Physics Explanation:

This simulation demonstrates the motion of a particle with initial velocity and constant acceleration in the x-y plane.

Given:

• Initial velocity: \( \mathbf{v}_0 = 5.0 \hat{\mathbf{i}} \, \text{m/s} \)
• Constant acceleration: \( \mathbf{a} = (3.0 \hat{\mathbf{i}} + 2.0 \hat{\mathbf{j}}) \, \text{m/s}^2 \)

Position as function of time:

\[ \mathbf{r}(t) = \mathbf{v}_0 t + \frac{1}{2} \mathbf{a} t^2 \]

\[ x(t) = 5.0 t + 1.5 t^2 \]

\[ y(t) = 1.0 t^2 \]

Velocity as function of time:

\[ \mathbf{v}(t) = \frac{d\mathbf{r}}{dt} = (5.0 + 3.0 t) \hat{\mathbf{i}} + 2.0 t \hat{\mathbf{j}} \]

Textbook Questions:

(a) When x = 84 m:

\[ 5.0 t + 1.5 t^2 = 84 \Rightarrow t = 6 \, \text{s} \]
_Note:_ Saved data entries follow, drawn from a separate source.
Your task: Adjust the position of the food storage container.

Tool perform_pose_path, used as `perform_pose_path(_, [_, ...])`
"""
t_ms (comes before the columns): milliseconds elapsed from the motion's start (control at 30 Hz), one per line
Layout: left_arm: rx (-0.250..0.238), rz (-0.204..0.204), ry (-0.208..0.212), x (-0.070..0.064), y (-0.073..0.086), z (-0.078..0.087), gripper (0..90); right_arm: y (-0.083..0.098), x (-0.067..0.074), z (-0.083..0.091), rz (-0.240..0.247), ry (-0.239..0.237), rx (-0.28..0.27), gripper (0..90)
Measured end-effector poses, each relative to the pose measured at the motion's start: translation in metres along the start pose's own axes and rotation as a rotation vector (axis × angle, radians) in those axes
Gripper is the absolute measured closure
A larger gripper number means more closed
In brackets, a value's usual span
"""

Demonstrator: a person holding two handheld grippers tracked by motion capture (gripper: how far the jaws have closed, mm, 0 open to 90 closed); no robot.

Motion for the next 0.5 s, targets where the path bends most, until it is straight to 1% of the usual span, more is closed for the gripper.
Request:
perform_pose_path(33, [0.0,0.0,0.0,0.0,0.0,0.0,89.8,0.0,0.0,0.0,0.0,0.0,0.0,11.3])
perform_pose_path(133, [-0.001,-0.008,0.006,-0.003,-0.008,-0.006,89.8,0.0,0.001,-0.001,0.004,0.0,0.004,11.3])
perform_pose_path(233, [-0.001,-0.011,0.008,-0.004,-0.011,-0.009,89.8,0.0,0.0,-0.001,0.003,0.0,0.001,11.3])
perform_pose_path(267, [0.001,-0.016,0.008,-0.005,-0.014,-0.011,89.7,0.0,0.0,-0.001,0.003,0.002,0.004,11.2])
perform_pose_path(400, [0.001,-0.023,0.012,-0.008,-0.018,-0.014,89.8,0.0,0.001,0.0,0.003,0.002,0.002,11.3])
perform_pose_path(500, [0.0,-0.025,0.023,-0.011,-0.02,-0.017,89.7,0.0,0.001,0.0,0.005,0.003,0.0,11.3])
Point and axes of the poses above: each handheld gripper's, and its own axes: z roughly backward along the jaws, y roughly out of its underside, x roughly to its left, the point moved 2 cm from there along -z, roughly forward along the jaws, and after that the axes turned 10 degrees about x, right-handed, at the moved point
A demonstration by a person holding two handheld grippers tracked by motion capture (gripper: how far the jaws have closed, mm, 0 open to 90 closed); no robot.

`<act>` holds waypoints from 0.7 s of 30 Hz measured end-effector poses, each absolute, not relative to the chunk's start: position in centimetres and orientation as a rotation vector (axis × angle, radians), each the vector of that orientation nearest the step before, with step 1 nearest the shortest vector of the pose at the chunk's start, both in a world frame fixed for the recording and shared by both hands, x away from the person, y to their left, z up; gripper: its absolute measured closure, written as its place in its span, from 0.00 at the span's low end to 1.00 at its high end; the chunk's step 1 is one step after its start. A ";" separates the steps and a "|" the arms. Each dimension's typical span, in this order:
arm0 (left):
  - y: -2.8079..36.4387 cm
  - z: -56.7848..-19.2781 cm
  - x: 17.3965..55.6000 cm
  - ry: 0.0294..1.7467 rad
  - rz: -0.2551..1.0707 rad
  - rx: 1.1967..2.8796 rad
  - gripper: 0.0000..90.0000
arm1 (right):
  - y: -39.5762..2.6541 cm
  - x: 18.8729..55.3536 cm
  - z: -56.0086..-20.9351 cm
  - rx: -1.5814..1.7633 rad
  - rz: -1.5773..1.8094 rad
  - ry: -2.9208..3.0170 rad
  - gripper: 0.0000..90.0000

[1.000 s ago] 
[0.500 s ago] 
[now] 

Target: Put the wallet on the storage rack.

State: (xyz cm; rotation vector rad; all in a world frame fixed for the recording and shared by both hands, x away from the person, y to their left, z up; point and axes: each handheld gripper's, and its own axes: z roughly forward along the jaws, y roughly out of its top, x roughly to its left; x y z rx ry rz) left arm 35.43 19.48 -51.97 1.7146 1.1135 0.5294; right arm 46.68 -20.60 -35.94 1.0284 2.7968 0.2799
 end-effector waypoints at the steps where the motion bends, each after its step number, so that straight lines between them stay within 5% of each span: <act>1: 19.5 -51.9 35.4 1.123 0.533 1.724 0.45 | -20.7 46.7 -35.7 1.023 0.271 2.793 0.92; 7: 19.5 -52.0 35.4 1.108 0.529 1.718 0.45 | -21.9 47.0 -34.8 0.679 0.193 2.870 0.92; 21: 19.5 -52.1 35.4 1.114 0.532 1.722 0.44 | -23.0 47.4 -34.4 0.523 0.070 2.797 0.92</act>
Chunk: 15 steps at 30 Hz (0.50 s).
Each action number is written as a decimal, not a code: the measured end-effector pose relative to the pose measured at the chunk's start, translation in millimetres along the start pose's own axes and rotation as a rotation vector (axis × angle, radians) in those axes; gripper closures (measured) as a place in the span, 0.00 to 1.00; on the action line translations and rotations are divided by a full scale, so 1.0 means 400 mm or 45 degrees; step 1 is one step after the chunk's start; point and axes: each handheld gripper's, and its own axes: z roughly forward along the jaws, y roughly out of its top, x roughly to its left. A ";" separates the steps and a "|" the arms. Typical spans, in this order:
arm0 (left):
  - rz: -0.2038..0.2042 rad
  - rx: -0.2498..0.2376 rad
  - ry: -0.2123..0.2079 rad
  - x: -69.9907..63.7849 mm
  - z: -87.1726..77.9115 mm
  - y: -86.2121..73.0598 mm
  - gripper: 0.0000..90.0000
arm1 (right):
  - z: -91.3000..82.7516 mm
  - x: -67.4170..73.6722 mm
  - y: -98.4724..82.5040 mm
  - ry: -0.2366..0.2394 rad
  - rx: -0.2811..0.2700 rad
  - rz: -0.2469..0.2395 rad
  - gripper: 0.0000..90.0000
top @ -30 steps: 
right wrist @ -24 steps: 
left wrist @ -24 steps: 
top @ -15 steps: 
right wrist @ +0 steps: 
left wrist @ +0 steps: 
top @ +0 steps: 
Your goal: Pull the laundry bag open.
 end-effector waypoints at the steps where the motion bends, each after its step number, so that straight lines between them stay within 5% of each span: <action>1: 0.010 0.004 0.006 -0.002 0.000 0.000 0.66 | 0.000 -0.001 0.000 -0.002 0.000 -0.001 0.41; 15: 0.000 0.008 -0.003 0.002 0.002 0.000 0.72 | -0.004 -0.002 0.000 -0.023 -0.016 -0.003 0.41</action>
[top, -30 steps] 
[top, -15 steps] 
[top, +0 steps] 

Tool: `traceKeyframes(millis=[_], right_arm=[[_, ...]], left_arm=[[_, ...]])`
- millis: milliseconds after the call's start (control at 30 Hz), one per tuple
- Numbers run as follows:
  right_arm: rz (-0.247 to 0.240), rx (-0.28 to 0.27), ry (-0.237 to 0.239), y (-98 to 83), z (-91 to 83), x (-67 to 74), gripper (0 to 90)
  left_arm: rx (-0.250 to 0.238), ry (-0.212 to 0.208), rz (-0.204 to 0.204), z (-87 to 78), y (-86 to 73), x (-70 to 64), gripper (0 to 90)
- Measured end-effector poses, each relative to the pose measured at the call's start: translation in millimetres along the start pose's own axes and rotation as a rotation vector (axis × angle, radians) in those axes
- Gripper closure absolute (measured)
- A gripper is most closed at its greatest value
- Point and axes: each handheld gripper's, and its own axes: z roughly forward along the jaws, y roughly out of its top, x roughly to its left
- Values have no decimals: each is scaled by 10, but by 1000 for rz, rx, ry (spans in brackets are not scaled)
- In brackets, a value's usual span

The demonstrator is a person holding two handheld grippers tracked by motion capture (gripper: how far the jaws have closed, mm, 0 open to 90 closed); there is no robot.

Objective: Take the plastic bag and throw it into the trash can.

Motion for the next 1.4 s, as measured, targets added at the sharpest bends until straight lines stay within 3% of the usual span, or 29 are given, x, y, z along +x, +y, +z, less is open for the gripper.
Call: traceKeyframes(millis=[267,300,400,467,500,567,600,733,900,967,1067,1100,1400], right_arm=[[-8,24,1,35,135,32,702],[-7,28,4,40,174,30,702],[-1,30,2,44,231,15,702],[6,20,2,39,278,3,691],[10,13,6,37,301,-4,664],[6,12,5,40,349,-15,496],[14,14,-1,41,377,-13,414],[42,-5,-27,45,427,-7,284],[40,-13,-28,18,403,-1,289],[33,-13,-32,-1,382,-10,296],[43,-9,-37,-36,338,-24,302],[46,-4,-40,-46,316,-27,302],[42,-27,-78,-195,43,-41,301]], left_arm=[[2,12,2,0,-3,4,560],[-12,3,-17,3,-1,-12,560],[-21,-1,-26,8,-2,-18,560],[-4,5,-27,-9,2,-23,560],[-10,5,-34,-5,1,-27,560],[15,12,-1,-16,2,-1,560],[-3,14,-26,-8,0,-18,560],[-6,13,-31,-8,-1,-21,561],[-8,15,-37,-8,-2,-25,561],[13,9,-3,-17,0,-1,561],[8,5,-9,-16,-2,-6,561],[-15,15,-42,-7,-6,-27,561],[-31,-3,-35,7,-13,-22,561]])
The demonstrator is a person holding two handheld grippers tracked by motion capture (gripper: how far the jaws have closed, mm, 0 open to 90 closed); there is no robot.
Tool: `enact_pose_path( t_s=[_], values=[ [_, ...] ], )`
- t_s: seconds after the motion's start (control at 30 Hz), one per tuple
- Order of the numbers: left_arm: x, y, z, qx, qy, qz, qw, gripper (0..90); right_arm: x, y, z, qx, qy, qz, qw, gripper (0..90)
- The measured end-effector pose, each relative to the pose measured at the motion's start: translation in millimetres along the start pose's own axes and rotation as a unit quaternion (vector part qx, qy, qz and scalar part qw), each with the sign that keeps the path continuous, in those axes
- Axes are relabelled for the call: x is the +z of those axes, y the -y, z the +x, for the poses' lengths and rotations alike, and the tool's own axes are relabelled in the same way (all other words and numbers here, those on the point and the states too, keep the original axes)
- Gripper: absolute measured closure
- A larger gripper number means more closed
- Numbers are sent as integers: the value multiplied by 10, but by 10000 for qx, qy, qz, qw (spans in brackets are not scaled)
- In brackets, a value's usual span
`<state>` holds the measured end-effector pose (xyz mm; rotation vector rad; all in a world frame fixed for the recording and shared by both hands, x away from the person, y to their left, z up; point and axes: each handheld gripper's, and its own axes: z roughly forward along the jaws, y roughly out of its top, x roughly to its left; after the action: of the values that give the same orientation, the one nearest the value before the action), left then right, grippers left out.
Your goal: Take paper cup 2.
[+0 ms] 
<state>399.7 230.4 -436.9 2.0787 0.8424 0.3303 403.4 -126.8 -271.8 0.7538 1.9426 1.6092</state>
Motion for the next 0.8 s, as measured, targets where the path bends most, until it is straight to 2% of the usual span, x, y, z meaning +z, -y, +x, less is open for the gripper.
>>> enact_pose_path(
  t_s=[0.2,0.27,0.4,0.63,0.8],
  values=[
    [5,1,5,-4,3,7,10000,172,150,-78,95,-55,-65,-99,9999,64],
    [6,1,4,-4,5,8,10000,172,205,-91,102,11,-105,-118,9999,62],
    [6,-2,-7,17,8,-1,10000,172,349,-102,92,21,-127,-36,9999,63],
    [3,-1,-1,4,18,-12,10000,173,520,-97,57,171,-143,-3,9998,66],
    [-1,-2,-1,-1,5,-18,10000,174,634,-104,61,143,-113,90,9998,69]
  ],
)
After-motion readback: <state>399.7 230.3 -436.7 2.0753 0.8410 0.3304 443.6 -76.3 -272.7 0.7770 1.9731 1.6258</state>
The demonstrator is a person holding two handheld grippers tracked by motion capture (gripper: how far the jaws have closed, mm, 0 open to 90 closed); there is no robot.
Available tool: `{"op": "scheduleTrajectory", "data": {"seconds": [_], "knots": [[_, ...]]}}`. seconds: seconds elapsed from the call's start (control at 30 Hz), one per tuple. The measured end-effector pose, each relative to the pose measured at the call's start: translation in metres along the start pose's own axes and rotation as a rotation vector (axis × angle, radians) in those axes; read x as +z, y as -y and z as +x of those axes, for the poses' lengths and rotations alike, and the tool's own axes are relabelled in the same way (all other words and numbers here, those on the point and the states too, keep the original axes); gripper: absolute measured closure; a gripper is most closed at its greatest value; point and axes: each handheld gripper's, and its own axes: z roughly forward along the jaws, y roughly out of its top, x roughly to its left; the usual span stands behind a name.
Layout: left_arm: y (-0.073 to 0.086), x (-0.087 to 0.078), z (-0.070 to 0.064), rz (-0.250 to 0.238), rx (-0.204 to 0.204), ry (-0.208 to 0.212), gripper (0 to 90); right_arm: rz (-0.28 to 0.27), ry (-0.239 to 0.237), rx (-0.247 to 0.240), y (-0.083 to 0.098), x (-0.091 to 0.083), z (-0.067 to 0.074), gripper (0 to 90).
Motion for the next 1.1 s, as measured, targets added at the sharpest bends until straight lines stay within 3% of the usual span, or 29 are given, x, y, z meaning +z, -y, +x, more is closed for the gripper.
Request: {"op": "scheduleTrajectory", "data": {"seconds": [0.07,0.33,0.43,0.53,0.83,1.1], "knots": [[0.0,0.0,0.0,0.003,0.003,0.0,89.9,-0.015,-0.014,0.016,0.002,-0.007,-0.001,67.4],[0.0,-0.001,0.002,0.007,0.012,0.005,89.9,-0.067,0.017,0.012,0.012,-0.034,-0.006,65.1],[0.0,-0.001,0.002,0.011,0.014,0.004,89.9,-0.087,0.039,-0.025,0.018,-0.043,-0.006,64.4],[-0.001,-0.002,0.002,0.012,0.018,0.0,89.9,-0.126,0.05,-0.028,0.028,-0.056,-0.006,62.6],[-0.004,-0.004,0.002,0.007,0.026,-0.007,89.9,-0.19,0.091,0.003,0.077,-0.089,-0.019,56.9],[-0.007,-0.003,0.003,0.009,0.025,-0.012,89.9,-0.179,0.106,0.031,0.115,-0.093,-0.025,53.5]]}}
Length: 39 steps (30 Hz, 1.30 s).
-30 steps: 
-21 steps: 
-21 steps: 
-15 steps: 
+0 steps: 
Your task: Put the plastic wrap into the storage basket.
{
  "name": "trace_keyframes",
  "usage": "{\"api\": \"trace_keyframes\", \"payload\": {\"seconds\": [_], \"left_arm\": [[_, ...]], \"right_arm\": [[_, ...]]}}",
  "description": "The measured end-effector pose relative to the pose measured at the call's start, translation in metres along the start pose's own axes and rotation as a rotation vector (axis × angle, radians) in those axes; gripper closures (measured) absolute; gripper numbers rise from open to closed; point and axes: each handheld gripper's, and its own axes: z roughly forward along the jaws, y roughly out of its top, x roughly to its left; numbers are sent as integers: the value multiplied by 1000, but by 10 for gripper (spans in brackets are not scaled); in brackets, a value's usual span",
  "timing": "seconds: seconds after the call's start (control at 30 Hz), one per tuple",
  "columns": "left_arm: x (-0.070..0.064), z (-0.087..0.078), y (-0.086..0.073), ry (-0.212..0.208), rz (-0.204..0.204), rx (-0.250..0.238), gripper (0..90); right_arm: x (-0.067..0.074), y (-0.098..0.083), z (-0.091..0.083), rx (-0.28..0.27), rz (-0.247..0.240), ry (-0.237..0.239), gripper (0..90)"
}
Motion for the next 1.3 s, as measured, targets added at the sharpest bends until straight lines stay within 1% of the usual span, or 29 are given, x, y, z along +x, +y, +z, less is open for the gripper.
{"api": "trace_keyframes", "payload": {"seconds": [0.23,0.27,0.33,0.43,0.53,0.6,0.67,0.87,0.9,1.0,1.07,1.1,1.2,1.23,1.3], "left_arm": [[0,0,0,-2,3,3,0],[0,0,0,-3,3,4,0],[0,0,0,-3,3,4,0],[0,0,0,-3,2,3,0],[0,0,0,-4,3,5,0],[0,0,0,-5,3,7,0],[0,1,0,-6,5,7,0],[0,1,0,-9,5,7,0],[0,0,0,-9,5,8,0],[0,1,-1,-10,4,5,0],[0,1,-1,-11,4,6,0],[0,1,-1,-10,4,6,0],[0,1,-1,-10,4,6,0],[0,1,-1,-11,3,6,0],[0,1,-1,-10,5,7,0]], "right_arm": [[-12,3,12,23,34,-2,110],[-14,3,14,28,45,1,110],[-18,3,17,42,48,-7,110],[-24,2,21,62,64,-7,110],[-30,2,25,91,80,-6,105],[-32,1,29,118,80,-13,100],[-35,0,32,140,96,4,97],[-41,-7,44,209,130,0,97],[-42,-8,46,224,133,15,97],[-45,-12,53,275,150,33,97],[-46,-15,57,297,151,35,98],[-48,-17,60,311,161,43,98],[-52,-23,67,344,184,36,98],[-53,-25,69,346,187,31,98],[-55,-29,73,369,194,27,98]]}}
\[ y(6) = 1.0 \times 6^2 = 36.0 \, \text{m} \]

(b) Speed at t = 6 s:

\[ \mathbf{v}(6) = 23.0 \hat{\mathbf{i}} + 12.0 \hat{\mathbf{j}} \, \text{m/s} \]

\[ \text{Speed} = \sqrt{23^2 + 12^2} \approx 26 \, \text{m/s} \]